For AFRL part of our work is modeling hypersonic weapon systems, whereas for MDA we model hypersonic defenses. These are the most modern weapons available in the market and it’s great to have the opportunity to work with the most advanced technology.”

ExecutiveBiz: In addition to the recent contract, SAIC has also secured contracts with the Air Force to work with the service branch on munition research, counting small unmanned aircraft systems threats as well as strategic plans and policy support services. What can you tell us about the work that SAIC continues to do with the Air Force to drive innovation?

“For starters on innovation, we finally cleared the protest for the force modeling and simulation $800 million contract with the U.S. Air Force that allows us to work a wide spectrum of training capabilities using digital engineering.

This new contract enabled us to expand our work on pilot training for the Air Force. In the last few years, we have developed augmented reality simulators and heavily leveraged data science to prove that pilot training timelines can be significantly compressed to produce more pilots with equal or improved skills.

We have shifted to a more competency-based approach where we use augmented reality simulations at a fraction of the cost of traditional big simulators. This innovative program with Air Education and Training Command is important to solve the Air Force’s pilot training shortage challenge and has been very successful.

We are also the prime contractor for the Department of the Air Force’s effort to improve IT services for Airmen and Guardians under a proof of concept called the Risk Reduction Experiment that leverages best of breed managed service technologies. This program, which is a major transformation initiative for the Air Force, is hyper-focused on improving end user experience and ultimately mission performance.

Under this contract, our innovations have resulted in much improved end user satisfaction with 3x faster boot up times and more automation to quickly resolve issues. The lessons learned from this experiment which supports eight bases inform the follow-on contract that will support the entire Department of the Air Force.

You mentioned the recent Air Force Counter-Unmanned Aerial System win, which addresses a major emerging threat. We support several combatant commands in separate regions and having the ability to defend those areas is critically important.
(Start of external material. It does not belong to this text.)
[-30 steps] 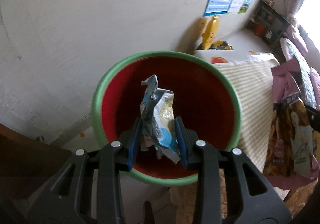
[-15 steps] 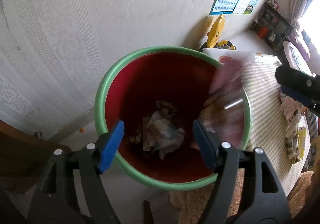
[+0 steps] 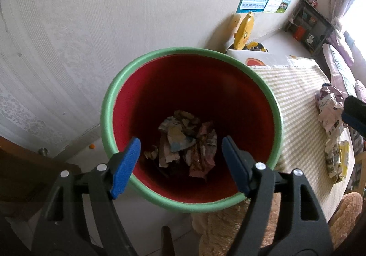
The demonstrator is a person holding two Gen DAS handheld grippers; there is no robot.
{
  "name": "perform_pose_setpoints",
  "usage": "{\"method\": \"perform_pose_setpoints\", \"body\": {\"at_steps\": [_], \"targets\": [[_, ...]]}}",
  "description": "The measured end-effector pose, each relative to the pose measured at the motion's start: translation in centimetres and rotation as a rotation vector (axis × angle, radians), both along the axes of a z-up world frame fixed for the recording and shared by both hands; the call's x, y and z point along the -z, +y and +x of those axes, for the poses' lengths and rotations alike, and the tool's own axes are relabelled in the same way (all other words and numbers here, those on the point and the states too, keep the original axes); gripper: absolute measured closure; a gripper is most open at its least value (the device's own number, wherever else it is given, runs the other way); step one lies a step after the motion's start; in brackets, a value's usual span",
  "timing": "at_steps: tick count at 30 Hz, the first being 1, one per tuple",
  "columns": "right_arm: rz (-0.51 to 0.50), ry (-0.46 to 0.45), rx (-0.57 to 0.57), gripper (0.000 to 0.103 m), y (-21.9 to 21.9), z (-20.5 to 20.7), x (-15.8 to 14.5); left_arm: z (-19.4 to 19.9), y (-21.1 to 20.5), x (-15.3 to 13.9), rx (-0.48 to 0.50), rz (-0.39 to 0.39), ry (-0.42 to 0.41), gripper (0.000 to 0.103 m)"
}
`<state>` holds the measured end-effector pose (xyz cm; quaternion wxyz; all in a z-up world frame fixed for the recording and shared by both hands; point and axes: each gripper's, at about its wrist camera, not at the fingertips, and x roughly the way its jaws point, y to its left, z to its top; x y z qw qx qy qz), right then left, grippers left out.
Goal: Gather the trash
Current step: 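Grasp the yellow package with the right gripper while the left gripper moves toward the white printed wrapper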
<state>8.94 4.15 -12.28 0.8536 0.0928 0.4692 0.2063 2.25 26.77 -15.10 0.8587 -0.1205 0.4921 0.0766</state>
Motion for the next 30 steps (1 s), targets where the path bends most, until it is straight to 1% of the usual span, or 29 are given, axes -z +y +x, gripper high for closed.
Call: {"method": "perform_pose_setpoints", "body": {"at_steps": [4, 6, 8, 9, 10, 12, 15, 18, 21, 25, 28, 30], "targets": [[-0.052, -0.018, 0.092, 0.043, -4.4, -0.8, 0.5, -0.2, -1.3, -0.1, 0.024, 0.001, 0.004, 0.032], [-0.093, -0.024, 0.164, 0.043, -7.2, -1.0, 0.8, -0.2, -2.3, -0.2, 0.042, 0.004, 0.009, 0.032], [-0.148, -0.025, 0.267, 0.043, -10.8, -1.2, 1.4, -0.3, -3.1, -0.3, 0.059, 0.007, 0.012, 0.032], [-0.173, -0.013, 0.335, 0.043, -13.1, -1.3, 1.9, -0.3, -3.5, -0.4, 0.066, 0.008, 0.012, 0.032], [-0.178, 0.000, 0.377, 0.043, -14.5, -1.3, 2.2, -0.3, -4.0, -0.5, 0.077, 0.010, 0.011, 0.032], [-0.167, 0.050, 0.489, 0.043, -18.7, -1.3, 3.6, -0.3, -4.9, -0.8, 0.095, 0.016, 0.011, 0.032], [-0.191, 0.119, 0.572, 0.043, -22.5, -1.4, 5.7, -0.2, -6.7, -1.1, 0.131, 0.013, 0.013, 0.032], [-0.180, 0.174, 0.593, 0.043, -24.5, -1.4, 7.5, 0.0, -8.9, -1.4, 0.176, 0.010, 0.019, 0.032], [-0.134, 0.252, 0.588, 0.043, -25.4, -1.2, 10.0, 0.1, -11.6, -1.6, 0.233, -0.005, 0.030, 0.032], [-0.064, 0.293, 0.567, 0.043, -25.8, -1.3, 11.3, 0.2, -15.4, -1.8, 0.313, -0.013, 0.035, 0.032], [-0.036, 0.283, 0.561, 0.044, -25.7, -1.8, 11.4, 0.6, -18.3, -1.4, 0.363, -0.024, 0.061, 0.032], [-0.025, 0.274, 0.527, 0.066, -25.8, -2.2, 11.5, 0.9, -20.3, -1.1, 0.393, -0.033, 0.076, 0.032]]}}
In this case, the innovation began with our Army business unit that developed the Medusa integration software that supports the end-to-end counter-UAS mission. This very flexible command and control architecture allows us to integrate new sensors and weapons very efficiently as they come on line enabling continuous improvement so we can stay in front of the threat.

These are just a few of the examples of where we use digital modernization to improve our customer’s performance. We have additional innovative Cloud migration and data management programs that are driving major transformation as well.  This is an exciting time to be in this business.”